Two years ago and change, I worked as a lawyer in high buildings in this city. Today my clothes carry a first lieutenant's bar and say U.S. ARMY on them, and I wear the American flag on my shoulder, under which festers a smallpox vaccination pustule, with anthrax in the other arm. In less than a month I will be in Kuwait, thence to Iraq. My life these days is inexhaustibly surreal.

I am not an Army lawyer, but a platoon leader in an artillery battery. So the same friends I used to debate the 2000 election results with are now harangued with the principles of fire support and counterfire missions. I tell them about Army life and I console them with my claim that I may very well spend most of my tour safe in the confines of the base, which may or may not be the case. And when we are done with the Army talk, and my perfunctory questions about how things are going back here in the city, I find there is not much else I have the interest or energy to discuss.

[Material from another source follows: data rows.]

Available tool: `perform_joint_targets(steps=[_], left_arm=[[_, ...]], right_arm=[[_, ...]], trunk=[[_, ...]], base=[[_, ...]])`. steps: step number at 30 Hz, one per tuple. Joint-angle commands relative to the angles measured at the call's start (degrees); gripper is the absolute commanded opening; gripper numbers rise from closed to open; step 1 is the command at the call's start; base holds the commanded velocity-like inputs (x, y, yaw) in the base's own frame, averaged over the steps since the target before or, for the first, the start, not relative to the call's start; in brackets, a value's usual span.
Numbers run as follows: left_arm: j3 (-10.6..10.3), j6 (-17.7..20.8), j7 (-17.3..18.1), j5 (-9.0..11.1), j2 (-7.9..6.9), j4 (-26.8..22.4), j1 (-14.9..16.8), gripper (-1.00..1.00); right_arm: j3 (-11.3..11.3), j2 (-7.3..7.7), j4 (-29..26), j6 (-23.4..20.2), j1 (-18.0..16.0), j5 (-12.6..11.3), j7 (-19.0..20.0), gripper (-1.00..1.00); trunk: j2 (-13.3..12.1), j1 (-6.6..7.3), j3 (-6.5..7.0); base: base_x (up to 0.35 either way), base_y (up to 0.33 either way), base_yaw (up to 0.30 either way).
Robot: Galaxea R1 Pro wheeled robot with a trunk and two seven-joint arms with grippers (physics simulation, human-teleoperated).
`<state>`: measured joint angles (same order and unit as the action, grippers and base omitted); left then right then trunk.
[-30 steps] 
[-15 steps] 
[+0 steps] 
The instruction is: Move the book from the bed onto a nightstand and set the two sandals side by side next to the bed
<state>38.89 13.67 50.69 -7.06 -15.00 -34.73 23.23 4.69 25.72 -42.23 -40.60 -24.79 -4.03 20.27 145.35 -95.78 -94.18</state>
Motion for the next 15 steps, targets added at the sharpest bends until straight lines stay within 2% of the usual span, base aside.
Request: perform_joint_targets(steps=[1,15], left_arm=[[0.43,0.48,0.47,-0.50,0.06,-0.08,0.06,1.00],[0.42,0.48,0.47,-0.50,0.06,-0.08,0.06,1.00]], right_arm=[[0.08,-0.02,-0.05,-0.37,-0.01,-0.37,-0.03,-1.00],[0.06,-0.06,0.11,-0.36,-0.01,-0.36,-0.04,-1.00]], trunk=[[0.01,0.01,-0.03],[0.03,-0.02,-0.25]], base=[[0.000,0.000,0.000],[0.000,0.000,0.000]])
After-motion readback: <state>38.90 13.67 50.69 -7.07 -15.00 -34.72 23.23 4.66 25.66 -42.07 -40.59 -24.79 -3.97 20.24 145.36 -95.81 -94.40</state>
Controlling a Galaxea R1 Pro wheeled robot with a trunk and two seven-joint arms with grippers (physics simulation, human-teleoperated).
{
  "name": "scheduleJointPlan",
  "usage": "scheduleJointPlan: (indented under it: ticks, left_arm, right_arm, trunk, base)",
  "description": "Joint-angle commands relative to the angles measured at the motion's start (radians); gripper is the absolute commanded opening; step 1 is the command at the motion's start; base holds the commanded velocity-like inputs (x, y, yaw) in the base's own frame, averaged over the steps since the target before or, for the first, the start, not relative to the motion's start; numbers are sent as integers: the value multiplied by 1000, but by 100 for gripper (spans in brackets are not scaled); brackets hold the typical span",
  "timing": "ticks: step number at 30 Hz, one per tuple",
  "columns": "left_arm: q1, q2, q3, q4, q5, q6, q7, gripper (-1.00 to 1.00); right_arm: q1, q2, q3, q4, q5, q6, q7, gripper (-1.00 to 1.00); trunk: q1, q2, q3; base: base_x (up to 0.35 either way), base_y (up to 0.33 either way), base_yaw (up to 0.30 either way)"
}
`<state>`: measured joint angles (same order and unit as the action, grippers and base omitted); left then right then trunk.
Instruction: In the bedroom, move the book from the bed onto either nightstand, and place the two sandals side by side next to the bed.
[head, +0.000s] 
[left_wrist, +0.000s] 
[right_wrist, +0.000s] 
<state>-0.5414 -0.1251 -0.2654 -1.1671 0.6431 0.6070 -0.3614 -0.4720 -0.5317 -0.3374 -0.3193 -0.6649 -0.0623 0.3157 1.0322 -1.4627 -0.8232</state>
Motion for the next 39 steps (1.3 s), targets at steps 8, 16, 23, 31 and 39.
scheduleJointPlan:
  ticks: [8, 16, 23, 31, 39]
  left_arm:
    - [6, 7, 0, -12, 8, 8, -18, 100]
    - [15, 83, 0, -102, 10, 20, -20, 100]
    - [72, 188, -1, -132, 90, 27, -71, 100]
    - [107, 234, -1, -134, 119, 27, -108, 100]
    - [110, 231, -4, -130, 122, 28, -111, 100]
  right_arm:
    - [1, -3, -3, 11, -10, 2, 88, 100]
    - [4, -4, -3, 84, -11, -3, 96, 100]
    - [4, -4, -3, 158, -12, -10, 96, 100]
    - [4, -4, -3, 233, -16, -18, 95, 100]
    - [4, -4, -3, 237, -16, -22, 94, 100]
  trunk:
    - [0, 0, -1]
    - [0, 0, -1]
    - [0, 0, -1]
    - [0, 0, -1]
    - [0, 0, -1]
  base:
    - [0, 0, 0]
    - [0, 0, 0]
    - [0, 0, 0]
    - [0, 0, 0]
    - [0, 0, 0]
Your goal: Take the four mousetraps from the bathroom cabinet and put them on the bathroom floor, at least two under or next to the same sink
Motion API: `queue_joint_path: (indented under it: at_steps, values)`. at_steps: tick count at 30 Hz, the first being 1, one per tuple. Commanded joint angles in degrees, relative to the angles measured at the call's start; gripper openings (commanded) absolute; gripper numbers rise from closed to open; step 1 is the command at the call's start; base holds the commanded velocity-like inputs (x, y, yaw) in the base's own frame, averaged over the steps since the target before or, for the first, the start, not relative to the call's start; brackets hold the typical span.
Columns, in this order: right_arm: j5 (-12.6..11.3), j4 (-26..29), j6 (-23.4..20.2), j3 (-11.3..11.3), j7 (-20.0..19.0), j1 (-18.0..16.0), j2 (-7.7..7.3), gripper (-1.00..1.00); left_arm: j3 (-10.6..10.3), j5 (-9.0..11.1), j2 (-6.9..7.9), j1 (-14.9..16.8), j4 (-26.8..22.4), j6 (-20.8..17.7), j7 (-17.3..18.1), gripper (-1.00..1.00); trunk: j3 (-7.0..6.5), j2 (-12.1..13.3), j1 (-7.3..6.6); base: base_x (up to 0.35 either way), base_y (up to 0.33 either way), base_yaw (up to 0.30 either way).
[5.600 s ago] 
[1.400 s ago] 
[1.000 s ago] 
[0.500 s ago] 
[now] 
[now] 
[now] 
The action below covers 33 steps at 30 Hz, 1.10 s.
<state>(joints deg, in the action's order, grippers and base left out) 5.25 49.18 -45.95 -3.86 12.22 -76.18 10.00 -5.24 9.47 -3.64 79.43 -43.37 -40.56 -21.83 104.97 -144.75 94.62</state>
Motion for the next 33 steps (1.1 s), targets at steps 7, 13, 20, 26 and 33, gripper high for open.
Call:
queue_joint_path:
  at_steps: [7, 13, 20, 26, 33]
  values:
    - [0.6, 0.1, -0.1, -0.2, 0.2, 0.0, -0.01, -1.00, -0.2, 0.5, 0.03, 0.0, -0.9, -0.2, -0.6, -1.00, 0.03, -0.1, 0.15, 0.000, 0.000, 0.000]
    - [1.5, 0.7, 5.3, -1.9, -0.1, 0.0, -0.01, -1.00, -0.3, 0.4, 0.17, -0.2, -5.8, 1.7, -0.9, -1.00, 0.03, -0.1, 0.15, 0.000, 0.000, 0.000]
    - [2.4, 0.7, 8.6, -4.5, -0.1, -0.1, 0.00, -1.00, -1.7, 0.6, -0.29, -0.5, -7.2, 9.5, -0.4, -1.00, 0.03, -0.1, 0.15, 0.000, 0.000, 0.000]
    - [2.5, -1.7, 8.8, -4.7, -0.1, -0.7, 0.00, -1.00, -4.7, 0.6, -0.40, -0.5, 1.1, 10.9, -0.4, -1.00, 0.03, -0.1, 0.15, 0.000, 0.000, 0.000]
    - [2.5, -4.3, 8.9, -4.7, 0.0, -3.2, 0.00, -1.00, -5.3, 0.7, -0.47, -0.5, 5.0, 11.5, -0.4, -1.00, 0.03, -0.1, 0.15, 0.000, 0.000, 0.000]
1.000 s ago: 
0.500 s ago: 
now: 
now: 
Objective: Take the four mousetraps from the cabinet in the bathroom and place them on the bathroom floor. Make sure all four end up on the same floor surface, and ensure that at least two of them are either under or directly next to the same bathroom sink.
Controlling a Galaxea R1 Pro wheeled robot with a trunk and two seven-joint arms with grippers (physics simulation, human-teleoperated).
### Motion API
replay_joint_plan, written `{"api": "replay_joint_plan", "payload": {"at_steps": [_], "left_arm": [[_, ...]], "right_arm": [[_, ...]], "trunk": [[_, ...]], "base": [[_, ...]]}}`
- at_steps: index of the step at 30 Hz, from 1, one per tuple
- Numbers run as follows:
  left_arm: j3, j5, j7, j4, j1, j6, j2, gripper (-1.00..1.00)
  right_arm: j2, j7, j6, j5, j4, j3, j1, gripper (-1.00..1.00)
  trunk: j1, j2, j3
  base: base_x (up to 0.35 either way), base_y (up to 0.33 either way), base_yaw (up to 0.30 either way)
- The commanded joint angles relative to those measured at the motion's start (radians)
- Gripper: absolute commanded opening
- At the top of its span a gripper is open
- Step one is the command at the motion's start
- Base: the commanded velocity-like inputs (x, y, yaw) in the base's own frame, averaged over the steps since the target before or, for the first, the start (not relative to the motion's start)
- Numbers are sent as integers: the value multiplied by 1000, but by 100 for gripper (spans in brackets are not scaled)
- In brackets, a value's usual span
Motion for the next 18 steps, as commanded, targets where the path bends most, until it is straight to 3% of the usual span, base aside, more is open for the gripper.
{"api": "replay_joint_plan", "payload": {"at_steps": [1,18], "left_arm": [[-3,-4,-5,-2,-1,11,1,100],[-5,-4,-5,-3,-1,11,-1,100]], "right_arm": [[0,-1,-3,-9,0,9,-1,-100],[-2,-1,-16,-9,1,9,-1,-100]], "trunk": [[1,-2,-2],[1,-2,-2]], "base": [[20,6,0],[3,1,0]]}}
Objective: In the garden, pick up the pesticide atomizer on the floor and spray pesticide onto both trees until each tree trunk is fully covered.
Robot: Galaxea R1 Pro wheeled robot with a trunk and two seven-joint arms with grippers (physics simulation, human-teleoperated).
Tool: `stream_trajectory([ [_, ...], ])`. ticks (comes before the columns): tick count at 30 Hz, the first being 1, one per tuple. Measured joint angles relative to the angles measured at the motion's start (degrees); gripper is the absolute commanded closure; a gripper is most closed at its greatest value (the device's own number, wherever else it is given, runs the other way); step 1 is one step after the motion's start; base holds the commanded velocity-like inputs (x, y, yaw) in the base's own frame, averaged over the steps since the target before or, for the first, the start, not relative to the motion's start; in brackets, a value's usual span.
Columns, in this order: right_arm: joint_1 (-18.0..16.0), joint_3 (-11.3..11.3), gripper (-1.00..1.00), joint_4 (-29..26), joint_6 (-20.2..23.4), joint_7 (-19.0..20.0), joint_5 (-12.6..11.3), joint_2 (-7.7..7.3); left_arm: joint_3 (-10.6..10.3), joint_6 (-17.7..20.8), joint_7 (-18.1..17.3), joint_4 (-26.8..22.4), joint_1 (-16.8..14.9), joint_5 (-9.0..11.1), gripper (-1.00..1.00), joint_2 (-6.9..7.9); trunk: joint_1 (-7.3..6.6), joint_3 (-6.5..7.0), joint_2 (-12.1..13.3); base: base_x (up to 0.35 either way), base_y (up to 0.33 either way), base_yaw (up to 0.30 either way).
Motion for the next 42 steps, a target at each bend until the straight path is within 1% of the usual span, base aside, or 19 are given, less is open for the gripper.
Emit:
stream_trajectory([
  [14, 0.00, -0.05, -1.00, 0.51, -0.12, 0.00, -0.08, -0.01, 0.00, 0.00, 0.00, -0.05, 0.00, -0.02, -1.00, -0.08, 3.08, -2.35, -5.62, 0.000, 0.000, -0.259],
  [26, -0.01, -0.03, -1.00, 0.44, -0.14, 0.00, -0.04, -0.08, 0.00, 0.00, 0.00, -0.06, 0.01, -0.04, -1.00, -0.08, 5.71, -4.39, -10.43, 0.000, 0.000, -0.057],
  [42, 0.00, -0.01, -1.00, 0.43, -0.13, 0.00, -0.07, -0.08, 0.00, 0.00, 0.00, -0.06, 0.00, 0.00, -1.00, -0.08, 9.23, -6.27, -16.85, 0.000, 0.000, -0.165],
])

Is it overly dramatic to say that this place seems frivolous to me now? Well, it does. It is not that people's pursuits here are frivolous in themselves. They are the usual metropolitan things -- work, friends, entertainment -- but they are pursued to their own ends, unconnected from those of the greater polity. The polity and I are in an intimate, if one-sided, relationship just now, and this experience can leave one with the feeling -- which can easily degenerate into mere self-congratulation -- that other pursuits are simply not serious enough to merit full respect.

Of course they are worthy, and I believe I honor them by my current employment. The extent to which they seem disconnected and circular to me is merely a function of how disconnected is my own life from normality just now. And it is not simply New York. I was in Washington a few weeks ago and couldn't escape the same sense on its streets, or the particular irony of feeling it there -- the sense of looking at people in a holiday snowglobe, people whose world can be endlessly shaped by themselves because it is closed, its boundaries uncontested, cultural battlements protecting on all sides. In Washington I see people pretending to be engaged in tremendously serious pursuits; in New York I see people pretending to be pursuing their dreams. This is unfair, but there it is.

SO, IS IT MERELY SELF-CONGRATULATORY to say there is nothing here for me? Well, there isn't. There will be again, in places like this, when my time in service is over and I have seeped back into the life of the basically metropolitan creature I am, into the pursuits and concerns that my citizenship has privileged me with. But not right now. Which surprises me a bit. For, as much as I could have predicted that the military would change my perspective or something, in honesty I didn't really expect it to. You can't know, in an adventure like this, what you will learn before you learn it. And I have learned.

I have learned to navigate a forest alone on a moonless night with a map and a pen light. I have learned that the path to respect is humility and competence, more than dash and forcefulness. I have learned to shoot.

I have learned to administer an intravenous line, and to trust an 18-year-old soldier to administer one to me. I have learned that you don't need sleep after all, and that you do. I have learned that you have limited energy, and so I have learned to relax, because relaxing is a way of rationing energy against the times you need it. I have learned to not sweat the small stuff, which is a gift that eluded me in civilian life.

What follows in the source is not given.